Notably, this was the case both for intact rats and for rats in which cholinergic signaling in the pDMS, an area previously shown to be necessary for goal-directed behavior (Yin et al., 2005), was disrupted via RG7204 molecular weight several different manipulations (Figure 1, left). This intact initial learning, and sensitivity to devaluation, demonstrated that behavior was indeed goal directed (i.e., guided by an expectation of the specific outcome and its unique attributes [Dickinson and Balleine, 1994]) and that intact cholinergic activity in the pDMS is not necessary for this fundamental
learning process. But what happens if the world changes? This was tested in a second phase of training, in which rats faced three challenges (Figure 1, top), each designed to test how changes in the associative structure of the environment would be incorporated into the earlier learning. The first involved contingency degradation—the outcome associated with one of the levers was presented for free, meaning that rats no longer needed to work to receive that reward. The second, reversal learning, involved switching the outcomes associated with each lever, followed by another devaluation test of the effects of satiety on responding. The third, extinction, involved removal of all outcomes for actions, followed by a “reinstatement
test” in which one of the outcomes was delivered to test whether it could reinstate pressing on the lever most recently associated with that JQ1 mw outcome. In each challenge, the critical question was whether rats would appropriately create new states in which to represent the new environmental contingencies. If so, each challenge should selectively affect responding on the lever most recently associated with the degraded, devalued or reinstated outcome. Any nonspecific effects on both levers would suggest that something had gone awry.

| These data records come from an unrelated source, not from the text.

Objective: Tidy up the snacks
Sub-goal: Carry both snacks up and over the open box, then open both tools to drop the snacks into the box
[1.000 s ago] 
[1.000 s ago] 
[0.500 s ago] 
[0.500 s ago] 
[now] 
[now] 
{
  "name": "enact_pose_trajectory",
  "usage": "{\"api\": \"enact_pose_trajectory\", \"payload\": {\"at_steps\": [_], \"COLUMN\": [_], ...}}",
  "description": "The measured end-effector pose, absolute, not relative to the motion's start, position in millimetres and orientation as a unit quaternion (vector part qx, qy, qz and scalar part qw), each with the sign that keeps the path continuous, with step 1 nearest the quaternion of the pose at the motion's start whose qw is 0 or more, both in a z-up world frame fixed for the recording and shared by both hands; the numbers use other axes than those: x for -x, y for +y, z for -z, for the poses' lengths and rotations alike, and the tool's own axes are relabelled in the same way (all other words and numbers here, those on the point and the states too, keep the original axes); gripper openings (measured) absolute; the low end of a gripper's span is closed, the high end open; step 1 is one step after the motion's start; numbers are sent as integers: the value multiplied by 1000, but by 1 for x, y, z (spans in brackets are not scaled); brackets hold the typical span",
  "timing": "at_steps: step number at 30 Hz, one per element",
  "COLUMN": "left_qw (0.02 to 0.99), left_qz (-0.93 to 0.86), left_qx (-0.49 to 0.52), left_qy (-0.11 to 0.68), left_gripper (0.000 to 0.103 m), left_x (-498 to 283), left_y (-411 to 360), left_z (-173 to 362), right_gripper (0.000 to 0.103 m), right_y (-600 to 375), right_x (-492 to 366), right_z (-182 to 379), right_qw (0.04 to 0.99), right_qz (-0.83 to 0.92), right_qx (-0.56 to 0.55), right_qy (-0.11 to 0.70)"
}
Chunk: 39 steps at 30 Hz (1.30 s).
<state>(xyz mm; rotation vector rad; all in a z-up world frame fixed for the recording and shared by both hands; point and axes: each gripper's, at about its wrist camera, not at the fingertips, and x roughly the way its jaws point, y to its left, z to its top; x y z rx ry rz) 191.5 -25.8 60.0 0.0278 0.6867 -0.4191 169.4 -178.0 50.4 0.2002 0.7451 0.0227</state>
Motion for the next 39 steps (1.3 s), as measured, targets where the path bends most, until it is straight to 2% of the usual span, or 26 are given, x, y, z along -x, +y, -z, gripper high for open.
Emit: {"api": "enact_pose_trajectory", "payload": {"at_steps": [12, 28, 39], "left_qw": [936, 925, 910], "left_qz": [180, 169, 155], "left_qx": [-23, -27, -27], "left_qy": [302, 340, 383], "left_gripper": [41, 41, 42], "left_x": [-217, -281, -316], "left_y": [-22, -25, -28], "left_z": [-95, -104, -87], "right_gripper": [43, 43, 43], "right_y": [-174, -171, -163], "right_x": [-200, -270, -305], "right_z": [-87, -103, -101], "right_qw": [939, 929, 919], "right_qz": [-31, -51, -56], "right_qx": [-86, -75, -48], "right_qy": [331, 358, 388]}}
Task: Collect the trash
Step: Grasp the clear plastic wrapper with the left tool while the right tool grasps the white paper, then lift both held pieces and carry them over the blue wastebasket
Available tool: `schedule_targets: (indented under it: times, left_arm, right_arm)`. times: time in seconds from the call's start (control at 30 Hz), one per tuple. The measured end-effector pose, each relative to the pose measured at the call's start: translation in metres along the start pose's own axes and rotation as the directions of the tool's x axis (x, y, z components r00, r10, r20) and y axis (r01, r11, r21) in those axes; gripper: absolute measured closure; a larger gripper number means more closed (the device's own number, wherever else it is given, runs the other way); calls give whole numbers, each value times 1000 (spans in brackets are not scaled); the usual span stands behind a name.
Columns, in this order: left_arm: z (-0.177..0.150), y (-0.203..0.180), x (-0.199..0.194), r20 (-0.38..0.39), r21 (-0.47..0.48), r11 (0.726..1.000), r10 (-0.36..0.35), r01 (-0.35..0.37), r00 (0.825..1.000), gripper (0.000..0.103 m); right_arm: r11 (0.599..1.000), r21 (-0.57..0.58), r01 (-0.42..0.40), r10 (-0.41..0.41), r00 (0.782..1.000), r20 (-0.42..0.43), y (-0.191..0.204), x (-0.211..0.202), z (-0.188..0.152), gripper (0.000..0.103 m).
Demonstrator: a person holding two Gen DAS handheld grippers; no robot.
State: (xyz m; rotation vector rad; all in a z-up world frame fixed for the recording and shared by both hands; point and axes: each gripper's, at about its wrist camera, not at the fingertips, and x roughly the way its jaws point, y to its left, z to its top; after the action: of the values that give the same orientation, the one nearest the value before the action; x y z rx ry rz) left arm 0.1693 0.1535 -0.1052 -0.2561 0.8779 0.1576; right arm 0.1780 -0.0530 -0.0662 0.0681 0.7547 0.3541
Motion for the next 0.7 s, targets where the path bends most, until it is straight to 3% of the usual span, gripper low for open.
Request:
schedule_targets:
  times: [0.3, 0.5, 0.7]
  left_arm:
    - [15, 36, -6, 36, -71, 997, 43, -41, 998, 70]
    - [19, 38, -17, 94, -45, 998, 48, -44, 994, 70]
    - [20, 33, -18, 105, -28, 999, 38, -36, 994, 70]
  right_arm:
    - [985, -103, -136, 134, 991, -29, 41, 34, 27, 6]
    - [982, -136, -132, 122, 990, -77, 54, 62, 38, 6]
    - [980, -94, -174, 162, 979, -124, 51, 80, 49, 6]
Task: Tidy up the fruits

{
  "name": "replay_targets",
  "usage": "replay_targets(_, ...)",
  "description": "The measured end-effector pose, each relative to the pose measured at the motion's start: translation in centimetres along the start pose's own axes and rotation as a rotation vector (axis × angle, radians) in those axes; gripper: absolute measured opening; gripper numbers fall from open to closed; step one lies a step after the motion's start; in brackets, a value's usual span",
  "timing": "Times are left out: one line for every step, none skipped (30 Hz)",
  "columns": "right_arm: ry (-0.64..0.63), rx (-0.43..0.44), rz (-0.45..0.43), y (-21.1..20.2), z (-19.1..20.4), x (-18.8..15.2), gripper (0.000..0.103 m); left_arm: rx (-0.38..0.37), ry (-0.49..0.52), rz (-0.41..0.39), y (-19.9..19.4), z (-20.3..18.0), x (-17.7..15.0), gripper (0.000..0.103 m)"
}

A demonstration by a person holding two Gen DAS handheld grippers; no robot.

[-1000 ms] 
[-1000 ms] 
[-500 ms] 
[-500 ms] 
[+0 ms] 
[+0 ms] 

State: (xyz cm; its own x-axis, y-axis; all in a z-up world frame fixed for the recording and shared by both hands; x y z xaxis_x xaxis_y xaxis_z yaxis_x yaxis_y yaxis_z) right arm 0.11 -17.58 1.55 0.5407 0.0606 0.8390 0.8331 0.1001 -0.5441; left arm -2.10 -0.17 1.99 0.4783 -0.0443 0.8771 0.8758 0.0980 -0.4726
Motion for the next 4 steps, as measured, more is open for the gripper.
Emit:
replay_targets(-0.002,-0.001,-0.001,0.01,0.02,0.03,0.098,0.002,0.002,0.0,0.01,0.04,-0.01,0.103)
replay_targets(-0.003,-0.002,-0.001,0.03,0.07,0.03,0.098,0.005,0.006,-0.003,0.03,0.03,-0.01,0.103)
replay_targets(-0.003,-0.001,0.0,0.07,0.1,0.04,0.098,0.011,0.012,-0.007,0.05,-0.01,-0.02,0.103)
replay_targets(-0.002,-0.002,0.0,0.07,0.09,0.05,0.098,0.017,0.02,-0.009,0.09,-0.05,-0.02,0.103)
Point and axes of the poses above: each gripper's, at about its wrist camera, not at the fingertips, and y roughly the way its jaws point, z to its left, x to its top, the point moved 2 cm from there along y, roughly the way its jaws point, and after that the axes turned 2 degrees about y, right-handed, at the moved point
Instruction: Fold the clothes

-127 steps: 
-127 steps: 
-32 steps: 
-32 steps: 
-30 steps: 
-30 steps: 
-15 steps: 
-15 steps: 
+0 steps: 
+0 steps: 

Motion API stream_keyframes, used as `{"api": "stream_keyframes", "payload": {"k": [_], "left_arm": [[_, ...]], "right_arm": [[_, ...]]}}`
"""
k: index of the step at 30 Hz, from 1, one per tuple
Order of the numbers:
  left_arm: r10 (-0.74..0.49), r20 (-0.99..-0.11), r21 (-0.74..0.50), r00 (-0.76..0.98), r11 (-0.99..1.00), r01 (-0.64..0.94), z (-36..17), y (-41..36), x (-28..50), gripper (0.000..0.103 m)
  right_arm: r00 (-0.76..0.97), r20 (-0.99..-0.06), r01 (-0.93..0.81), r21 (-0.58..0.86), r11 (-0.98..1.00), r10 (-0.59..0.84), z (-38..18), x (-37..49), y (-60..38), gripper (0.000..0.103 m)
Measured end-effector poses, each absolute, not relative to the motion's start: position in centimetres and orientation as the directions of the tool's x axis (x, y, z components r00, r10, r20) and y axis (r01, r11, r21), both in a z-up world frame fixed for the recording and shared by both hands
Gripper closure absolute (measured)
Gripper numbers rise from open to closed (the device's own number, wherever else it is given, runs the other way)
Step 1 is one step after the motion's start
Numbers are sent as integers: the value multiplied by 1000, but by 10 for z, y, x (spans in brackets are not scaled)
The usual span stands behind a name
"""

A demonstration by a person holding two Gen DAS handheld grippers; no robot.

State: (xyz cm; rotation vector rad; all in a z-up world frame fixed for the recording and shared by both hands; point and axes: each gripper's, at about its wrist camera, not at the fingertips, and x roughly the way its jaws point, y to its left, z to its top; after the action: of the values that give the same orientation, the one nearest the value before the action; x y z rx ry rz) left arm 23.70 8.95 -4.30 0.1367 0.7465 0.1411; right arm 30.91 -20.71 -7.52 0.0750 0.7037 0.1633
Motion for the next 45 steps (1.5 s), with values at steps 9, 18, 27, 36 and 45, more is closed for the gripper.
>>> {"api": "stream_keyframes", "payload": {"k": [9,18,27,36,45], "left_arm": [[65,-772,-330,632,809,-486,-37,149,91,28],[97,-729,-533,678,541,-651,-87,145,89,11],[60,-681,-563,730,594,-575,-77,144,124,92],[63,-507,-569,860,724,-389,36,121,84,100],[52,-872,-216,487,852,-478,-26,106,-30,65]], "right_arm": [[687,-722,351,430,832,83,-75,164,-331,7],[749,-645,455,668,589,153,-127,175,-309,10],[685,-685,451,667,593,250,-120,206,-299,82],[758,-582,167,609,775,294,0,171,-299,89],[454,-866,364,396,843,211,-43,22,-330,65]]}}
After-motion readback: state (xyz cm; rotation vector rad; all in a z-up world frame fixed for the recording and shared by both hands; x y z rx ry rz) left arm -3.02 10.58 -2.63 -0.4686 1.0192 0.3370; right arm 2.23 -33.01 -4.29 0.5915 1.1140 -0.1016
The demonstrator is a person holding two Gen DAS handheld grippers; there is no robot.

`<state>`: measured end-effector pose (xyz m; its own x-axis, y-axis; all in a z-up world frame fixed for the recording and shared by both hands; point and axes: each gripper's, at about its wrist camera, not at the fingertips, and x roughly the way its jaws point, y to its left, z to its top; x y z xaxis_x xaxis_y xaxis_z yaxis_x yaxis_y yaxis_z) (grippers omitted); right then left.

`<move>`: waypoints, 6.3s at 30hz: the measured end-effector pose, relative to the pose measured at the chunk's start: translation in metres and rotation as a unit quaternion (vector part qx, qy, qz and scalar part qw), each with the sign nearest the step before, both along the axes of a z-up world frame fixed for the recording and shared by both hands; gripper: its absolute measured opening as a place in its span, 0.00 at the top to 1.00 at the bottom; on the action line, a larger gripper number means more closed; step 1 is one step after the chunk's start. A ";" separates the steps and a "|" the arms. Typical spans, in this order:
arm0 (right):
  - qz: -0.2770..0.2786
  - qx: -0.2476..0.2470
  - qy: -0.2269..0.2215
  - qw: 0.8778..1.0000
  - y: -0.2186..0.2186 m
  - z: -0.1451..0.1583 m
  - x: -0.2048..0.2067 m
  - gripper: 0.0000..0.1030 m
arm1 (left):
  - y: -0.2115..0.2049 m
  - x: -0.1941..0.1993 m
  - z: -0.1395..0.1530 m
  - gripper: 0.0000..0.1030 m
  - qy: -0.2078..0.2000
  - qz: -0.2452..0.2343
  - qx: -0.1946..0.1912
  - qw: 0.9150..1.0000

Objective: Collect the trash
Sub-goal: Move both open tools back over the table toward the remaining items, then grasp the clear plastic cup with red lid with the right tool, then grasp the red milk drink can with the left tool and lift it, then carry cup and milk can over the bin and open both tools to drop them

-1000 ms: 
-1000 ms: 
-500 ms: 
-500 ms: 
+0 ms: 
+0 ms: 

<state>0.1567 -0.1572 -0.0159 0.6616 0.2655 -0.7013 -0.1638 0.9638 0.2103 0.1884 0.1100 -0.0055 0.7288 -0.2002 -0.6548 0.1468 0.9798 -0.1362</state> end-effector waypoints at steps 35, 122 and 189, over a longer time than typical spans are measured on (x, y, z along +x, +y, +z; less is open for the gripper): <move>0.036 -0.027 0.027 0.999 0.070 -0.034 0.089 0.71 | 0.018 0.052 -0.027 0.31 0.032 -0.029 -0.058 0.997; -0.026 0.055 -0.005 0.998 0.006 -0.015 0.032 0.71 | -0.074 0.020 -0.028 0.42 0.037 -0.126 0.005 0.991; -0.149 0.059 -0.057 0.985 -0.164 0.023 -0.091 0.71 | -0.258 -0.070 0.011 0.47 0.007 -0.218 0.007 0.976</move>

Endonuclease The results were amazingly clear-cut: in each case, intact rats exhibited selective effects on subsequent testing (Figure 1, middle), whereas rats in which cholinergic signaling in the pDMS had been disrupted showed intermediate or nonspecific effects on testing (Figure 1, bottom). Importantly, this same behavioral pattern was induced by bilateral lesions of the parafascicular nucleus, crossed lesions of the parafascicular nucleus and the pDMS, or a pharmacological manipulation that disrupted cholinergic signaling in the pDMS only during the learning phases. This exhaustive characterization of the phenomenon shows both that it is reliable and that it depends on cholinergic signaling at the time of learning, with the latter explicitly confirmed using an immunohistochemistry tool specific to cholinergic interneurons that was recently developed by the Balleine lab ( Bertran-Gonzalez et al., 2012). In addition, these results were shown to be specific to cholinergic disruption in the pDMS as they was not reproduced by manipulations of cholinergic function in the anterior portion of the dorsomedial striatum.